An example of the crucial nature of timing is shown in this miraculous discovery. He discovered the use of perfumery oils in healing just as he would have the patients and hospitals available for his research.
Stephen King – “Carrie”
Sometimes our insight needs to morph a bit to be successful.
The famous author, Stephen King, tells the story of how his famous book, “Carrie,” almost was not published. He intended it as a short story, and had worked all night on it until, upon reading it again, deemed it absolute rubbish, throwing it in the trash in his office before he went to bed.
His wife, Tabitha, picked up the three pages the next morning while he slept, and later told him she thought it was brilliant, but needed to be longer. He could have said “no.” He was writing it for a magazine that asked for a short story. But he listened, and expanded it into a novel, which was published as his first of 64 to date.
Safety Glass
Today safety glass which will not splinter when exposed to shock, is everywhere-in windshields for cars, goggles for machinists, and windows and doors for many public buildings. Essential as it is, safety glass was the result of a clumsy mistake. Edouard Benedictus, a French scientist, was working in his laboratory. The year was 1903.
Benedictus climbed a ladder to fetch reagents from a shelf and inadvertently knocked a glass flask to the floor. He heard the glass shatter, but when he glanced down, to his astonishment the broken pieces of the flask still hung together, more or less in their original contour.
On questioning an assistant, Benedictus learned that the flask had recently held a solution of cellulose nitrate, a liquid plastic, which had evaporated, apparently depositing a thin coating of plastic on the flask’s interior. Because the flask appeared cleaned, the assistant, in haste, had not washed it but returned it directly to the shelf.
As one accident had led Benedictus to the discovery, a series of other accidents directed him toward its application. In 1903, automobile driving was a new and often dangerous hobby among Parisians. The very week of Benedictus’s laboratory discovery, a Paris newspaper ran a feature article on the recent rash of automobile accidents.

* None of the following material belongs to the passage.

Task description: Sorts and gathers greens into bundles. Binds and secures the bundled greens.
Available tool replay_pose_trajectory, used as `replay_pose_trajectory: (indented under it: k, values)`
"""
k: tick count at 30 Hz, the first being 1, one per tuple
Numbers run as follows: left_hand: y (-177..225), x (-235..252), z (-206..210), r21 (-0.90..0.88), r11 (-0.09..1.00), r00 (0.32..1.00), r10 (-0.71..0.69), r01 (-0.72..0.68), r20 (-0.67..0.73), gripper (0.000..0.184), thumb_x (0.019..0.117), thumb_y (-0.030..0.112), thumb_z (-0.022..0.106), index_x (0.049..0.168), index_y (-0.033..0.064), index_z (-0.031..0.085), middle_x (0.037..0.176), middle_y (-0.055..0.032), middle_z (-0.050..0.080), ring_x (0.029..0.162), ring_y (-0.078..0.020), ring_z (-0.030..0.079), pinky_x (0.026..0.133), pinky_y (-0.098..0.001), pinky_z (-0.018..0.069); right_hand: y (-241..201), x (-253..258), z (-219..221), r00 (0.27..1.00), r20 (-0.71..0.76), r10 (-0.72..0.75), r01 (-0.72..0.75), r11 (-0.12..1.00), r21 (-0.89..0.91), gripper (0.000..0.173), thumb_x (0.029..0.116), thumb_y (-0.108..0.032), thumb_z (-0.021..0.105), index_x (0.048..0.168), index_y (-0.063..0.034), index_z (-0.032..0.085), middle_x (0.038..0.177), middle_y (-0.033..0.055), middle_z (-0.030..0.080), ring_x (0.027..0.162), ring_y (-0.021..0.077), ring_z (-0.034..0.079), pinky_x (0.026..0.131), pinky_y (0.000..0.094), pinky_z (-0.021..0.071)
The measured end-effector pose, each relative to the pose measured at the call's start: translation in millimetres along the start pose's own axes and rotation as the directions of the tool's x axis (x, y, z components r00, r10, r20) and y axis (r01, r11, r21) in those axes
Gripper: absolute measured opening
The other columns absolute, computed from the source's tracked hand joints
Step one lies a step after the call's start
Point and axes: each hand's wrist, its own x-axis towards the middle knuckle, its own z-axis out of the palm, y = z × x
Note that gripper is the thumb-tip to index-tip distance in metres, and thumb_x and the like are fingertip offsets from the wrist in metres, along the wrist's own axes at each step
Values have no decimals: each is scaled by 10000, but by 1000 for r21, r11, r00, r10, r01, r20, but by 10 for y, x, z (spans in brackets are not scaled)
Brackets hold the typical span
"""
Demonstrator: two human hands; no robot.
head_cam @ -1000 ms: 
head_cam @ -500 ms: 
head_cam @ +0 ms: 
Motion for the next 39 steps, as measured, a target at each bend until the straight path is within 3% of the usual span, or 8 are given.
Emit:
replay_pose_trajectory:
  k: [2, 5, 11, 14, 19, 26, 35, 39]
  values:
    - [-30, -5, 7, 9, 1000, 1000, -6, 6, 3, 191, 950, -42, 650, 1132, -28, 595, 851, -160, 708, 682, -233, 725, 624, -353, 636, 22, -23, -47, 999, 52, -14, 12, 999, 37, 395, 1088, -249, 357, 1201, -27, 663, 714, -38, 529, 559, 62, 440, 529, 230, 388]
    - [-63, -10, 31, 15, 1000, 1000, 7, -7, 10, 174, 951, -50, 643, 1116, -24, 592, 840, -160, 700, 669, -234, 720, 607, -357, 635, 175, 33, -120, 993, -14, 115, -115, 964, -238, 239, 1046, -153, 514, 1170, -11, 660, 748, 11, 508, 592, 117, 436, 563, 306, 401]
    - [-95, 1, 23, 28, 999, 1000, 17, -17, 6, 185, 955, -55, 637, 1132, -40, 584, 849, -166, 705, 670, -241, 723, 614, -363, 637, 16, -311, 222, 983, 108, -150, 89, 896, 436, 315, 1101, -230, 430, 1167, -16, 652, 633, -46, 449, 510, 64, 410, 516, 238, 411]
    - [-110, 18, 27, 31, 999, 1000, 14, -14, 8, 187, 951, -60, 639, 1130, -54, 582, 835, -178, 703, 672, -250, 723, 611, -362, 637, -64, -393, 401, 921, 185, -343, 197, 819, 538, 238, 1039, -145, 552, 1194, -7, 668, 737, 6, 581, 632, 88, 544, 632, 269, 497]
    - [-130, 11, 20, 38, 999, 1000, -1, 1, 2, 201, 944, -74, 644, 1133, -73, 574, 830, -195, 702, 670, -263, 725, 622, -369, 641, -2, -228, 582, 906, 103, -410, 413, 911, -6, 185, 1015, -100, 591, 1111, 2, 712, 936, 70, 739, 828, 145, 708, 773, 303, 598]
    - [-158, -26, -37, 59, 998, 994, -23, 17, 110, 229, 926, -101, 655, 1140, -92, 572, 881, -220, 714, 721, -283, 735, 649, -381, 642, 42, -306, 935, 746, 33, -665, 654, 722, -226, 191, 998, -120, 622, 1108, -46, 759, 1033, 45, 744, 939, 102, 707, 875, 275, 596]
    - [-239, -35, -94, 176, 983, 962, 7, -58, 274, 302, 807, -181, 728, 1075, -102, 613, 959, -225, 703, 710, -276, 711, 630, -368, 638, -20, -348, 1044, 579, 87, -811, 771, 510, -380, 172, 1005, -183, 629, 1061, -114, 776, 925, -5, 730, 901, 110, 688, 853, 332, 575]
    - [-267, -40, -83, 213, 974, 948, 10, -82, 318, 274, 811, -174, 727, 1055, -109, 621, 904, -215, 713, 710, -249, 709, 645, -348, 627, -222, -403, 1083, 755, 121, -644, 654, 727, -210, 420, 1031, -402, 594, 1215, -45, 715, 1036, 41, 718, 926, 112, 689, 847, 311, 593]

When Benedictus read that most of the drivers seriously injured had been cut by shattered glass windshields, he knew that his unique glass could save lives.
As he recorded in his diary: "Suddenly there appeared before my eyes an image of the broken flask. I leapt up, dashed to my laboratory, and concentrated on the practical possibilities of my idea. For twenty-four hours straight, he experimented with coating glass with liquid plastic, then shattering it. "By the following evening," he wrote, "I had produced my first piece of Triplex [safety glass]-full of promise for the future."

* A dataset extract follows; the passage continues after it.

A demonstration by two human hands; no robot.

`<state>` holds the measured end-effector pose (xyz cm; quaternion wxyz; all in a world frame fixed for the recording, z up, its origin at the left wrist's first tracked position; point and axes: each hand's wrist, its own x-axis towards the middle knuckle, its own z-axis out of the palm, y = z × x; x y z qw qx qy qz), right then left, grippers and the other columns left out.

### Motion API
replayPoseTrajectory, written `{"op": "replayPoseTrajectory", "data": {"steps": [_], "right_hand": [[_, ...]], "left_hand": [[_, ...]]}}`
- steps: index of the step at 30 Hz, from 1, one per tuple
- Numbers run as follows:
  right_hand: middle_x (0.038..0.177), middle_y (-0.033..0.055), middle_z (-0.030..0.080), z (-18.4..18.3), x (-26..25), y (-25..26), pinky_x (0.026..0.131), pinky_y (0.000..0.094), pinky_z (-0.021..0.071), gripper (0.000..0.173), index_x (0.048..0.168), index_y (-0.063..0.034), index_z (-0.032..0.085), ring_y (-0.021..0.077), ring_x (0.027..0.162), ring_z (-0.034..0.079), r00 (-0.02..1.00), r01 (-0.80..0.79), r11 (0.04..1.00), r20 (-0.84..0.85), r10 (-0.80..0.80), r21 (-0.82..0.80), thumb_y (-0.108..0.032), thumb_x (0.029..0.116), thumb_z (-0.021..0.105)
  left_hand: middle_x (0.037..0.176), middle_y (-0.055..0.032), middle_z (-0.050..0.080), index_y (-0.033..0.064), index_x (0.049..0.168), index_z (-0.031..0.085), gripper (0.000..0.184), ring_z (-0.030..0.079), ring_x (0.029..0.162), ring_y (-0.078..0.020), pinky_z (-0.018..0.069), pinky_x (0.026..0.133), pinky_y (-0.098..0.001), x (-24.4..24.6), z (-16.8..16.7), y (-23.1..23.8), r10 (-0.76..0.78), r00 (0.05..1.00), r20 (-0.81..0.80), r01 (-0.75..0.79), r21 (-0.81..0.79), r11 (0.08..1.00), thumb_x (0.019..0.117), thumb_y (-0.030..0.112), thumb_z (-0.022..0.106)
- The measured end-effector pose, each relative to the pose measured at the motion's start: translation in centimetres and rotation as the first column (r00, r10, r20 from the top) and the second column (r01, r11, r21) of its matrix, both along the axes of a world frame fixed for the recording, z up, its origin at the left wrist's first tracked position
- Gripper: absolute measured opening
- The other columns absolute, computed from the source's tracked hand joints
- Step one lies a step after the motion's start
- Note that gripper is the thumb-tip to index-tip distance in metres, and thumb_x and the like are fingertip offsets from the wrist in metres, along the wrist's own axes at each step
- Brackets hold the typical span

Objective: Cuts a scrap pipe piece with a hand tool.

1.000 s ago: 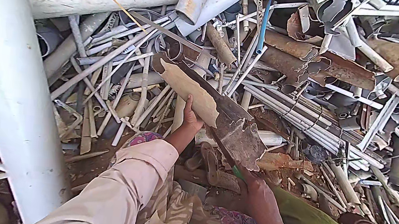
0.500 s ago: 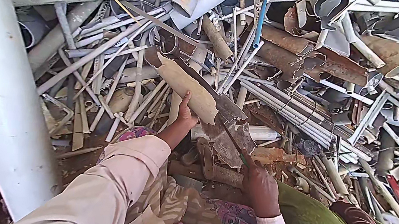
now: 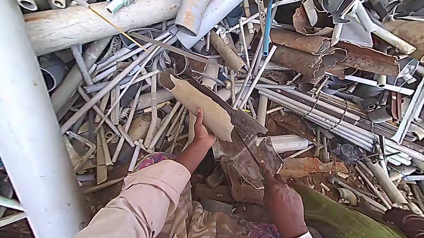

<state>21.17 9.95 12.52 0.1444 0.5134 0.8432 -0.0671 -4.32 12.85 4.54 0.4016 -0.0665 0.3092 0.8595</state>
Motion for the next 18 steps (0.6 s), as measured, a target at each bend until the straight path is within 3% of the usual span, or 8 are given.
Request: {"op": "replayPoseTrajectory", "data": {"steps": [5, 9, 12, 15, 18], "right_hand": [[0.126, 0.021, 0.067, -0.3, -0.7, -1.1, 0.084, 0.0554, 0.056, 0.052, 0.158, -0.0309, 0.045, 0.0408, 0.104, 0.07, 0.994, -0.099, 0.993, 0.036, 0.101, -0.066, -0.018, 0.1078, 0.048], [0.134, 0.0223, 0.063, 0.3, -0.5, 0.6, 0.085, 0.0555, 0.0556, 0.056, 0.162, -0.0366, 0.036, 0.0416, 0.104, 0.07, 0.997, 0.025, 1.0, 0.074, -0.024, -0.014, -0.018, 0.1093, 0.044], [0.133, 0.0227, 0.062, -0.2, -0.8, -0.1, 0.085, 0.0556, 0.0563, 0.06, 0.163, -0.0356, 0.032, 0.0421, 0.106, 0.069, 0.995, -0.017, 0.998, 0.093, 0.022, -0.056, -0.014, 0.1086, 0.043], [0.13, 0.022, 0.064, -0.5, -1.1, -1.2, 0.083, 0.056, 0.0561, 0.058, 0.161, -0.0335, 0.037, 0.0418, 0.104, 0.07, 0.993, -0.083, 0.992, 0.077, 0.09, -0.09, -0.014, 0.1077, 0.045], [0.137, 0.0238, 0.06, -0.4, -0.7, 0.4, 0.085, 0.0563, 0.0555, 0.058, 0.163, -0.0361, 0.033, 0.0426, 0.104, 0.069, 0.996, -0.007, 1.0, 0.086, 0.009, -0.022, -0.016, 0.109, 0.044]], "left_hand": [[0.14, -0.0139, 0.056, 0.0165, 0.146, 0.045, 0.053, 0.055, 0.129, -0.0288, 0.0463, 0.104, -0.0559, 0.5, -0.3, 0.2, 0.002, 1.0, -0.006, -0.002, -0.029, 1.0, 0.1065, 0.051, 0.038], [0.137, -0.0142, 0.057, 0.0161, 0.145, 0.046, 0.053, 0.057, 0.126, -0.0295, 0.048, 0.101, -0.0556, 0.7, -0.4, 0.3, -0.039, 0.999, 0.006, 0.039, -0.029, 0.999, 0.1058, 0.051, 0.04], [0.138, -0.0129, 0.056, 0.0167, 0.145, 0.046, 0.051, 0.056, 0.127, -0.0277, 0.0473, 0.102, -0.0541, 0.8, -0.4, 0.4, -0.024, 1.0, -0.012, 0.024, -0.019, 1.0, 0.1065, 0.05, 0.039], [0.138, -0.0138, 0.057, 0.0162, 0.145, 0.047, 0.052, 0.056, 0.127, -0.0284, 0.0475, 0.103, -0.0551, 0.5, -0.6, 0.4, -0.018, 1.0, -0.012, 0.017, -0.048, 0.999, 0.1059, 0.05, 0.041], [0.138, -0.0136, 0.057, 0.0168, 0.145, 0.046, 0.053, 0.056, 0.127, -0.0293, 0.0476, 0.102, -0.0562, 0.4, -0.7, 0.2, -0.043, 0.999, -0.002, 0.043, -0.063, 0.997, 0.1051, 0.051, 0.042]]}}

Another example of how timing can be a crucial character in the plays of OOB thinking! A glass container falling, a newspaper article….
There are thousands of instances of this amazing way that people are inspired in the moment and find a way to follow through with OOB thinking, creating varieties of new technologies and happenstances in our world.
An invitation seems to sometimes come
To widen the aperture of our thinking.
When we do, it may immediately display its magic,
Or call for our patience and reflection to let it season
Or turn through time,
To become the breakthrough it’s meant to be.